June 1, 2015: According to media reports, our PM has announced that we should take full advantage of genetically modified crops for improving the productivity and profitability of farming in our country. The history of genetic modification goes back to 1953 when Watson, Crick and Wilkins announced the double helix structure of the DNA molecule. From 1980 onwards methods of gene transfer using suitable vectors have been standardised. The very first GMO was in the flower Petunia. Since then a wider range of GMOs has become available both for commercial cultivation and for field trials. Because of suspected unanticipated adverse impacts of GMOs on human and animal health as well as on environment and biodiversity, biosafety regulations have become important. USA has the largest number of GM crops under commercial cultivation. In India, so far only Bt Cotton has been allowed for commercialisation. Bangladesh has allowed Bt Brinjal also. The Maharashtra State Government has permitted field trials for a number of GMOs. Most of the other states have announced that they will prefer organic farming instead of GMOs.

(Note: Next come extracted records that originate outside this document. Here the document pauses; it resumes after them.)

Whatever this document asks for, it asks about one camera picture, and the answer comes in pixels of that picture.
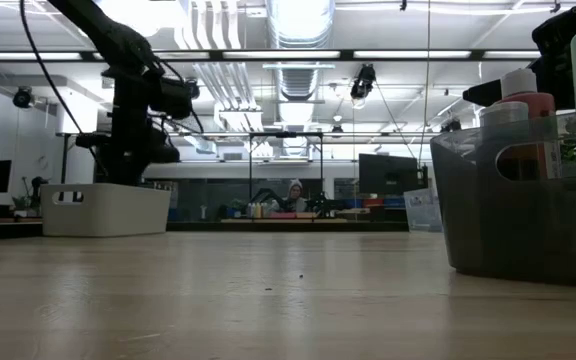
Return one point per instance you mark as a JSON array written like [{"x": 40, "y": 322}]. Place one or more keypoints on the black metal table frame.
[{"x": 268, "y": 226}]

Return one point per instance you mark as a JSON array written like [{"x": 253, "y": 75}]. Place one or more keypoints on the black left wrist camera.
[{"x": 170, "y": 97}]

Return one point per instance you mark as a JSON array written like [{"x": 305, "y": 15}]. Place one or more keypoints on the yellow background bottle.
[{"x": 258, "y": 210}]

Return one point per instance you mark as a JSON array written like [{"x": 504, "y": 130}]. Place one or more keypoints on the red paint bottle white cap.
[{"x": 533, "y": 105}]

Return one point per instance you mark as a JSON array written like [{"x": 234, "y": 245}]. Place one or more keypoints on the blue storage bin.
[
  {"x": 352, "y": 203},
  {"x": 395, "y": 202}
]

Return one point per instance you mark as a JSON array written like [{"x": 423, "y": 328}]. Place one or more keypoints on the black ceiling camera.
[
  {"x": 23, "y": 97},
  {"x": 364, "y": 80},
  {"x": 193, "y": 87}
]

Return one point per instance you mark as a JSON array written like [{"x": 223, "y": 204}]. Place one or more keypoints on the white plastic bin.
[{"x": 108, "y": 212}]

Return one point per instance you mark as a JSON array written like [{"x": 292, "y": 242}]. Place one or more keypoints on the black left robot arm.
[{"x": 118, "y": 45}]

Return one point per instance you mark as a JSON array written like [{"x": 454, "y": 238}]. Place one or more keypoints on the background wooden table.
[
  {"x": 283, "y": 220},
  {"x": 15, "y": 220}
]

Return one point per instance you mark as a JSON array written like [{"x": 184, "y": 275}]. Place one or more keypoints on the grey translucent plastic bin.
[{"x": 518, "y": 235}]

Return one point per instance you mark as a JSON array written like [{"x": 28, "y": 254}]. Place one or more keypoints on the clear plastic bin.
[{"x": 423, "y": 212}]

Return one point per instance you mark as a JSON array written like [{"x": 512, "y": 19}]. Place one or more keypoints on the orange box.
[{"x": 306, "y": 215}]

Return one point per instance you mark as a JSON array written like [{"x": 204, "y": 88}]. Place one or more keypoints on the pink box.
[{"x": 283, "y": 215}]

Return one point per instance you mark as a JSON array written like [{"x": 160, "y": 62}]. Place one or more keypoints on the black background frame stand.
[{"x": 251, "y": 160}]

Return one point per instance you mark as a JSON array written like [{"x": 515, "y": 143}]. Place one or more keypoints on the small background plant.
[{"x": 20, "y": 205}]

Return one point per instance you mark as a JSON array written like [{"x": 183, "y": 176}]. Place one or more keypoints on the silver ventilation duct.
[{"x": 298, "y": 30}]

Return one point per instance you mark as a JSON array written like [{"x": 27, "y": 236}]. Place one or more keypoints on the red storage bin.
[{"x": 373, "y": 202}]

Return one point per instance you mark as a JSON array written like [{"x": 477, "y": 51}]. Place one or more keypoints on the person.
[{"x": 298, "y": 200}]

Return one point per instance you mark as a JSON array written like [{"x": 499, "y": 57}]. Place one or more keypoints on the background black robot arm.
[
  {"x": 325, "y": 204},
  {"x": 265, "y": 195}
]

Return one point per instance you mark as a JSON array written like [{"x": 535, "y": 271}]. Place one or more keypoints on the black overhead light beam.
[{"x": 346, "y": 55}]

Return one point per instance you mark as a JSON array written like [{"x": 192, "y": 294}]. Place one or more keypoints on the small green potted plant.
[{"x": 571, "y": 151}]

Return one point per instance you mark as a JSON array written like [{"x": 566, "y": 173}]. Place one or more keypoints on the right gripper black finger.
[{"x": 480, "y": 94}]

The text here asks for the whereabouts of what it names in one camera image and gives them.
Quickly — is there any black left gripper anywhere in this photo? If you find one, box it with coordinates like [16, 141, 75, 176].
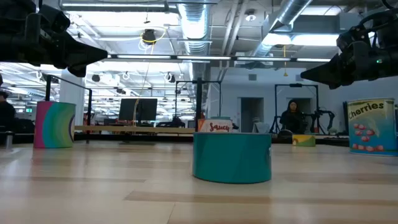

 Recombinant DNA technology permits us to move genes across sexual barriers and thereby create novel genetic combinations. For example, at MSSRF genes for salt tolerance from the mangrove species Avicennia marina and for drought tolerance, from Prosopis juliflora have been transferred to rice varieties. Unless field testing is permitted, we will not be able to assess the benefits and risks in a reliable manner. Hence atleast field testing of GMO should not be prevented. As far as commercial release is concerned, this will have to be done, after the necessary biosafety clearances are given.  For this purpose, we should establish without further delay a National Biosafety Authority which inspires public, professional, political and media confidence. We should also promote more public sector research so that there can be inclusiveness in access to technology. Private companies obviously will produce technologies, where the small farmer will have to buy the seeds every year and where the findings are protected by intellectual property rights. There is a very good expertise in our public sector institutions in the fields of molecular biology and genetic engineering and we should derive full benefit from them. There is at present no opposition to medical, industrial and environmental biotechnology as well as the control of technology. Rightly the concerns are around food biotechnology. This is why a Parliament approved Biosafety Regulatory authority has become an urgent need. This is essential for implementing Prime Minister’s suggestion for harnessing the benefits of molecular biology and genetic engineering for agricultural progress.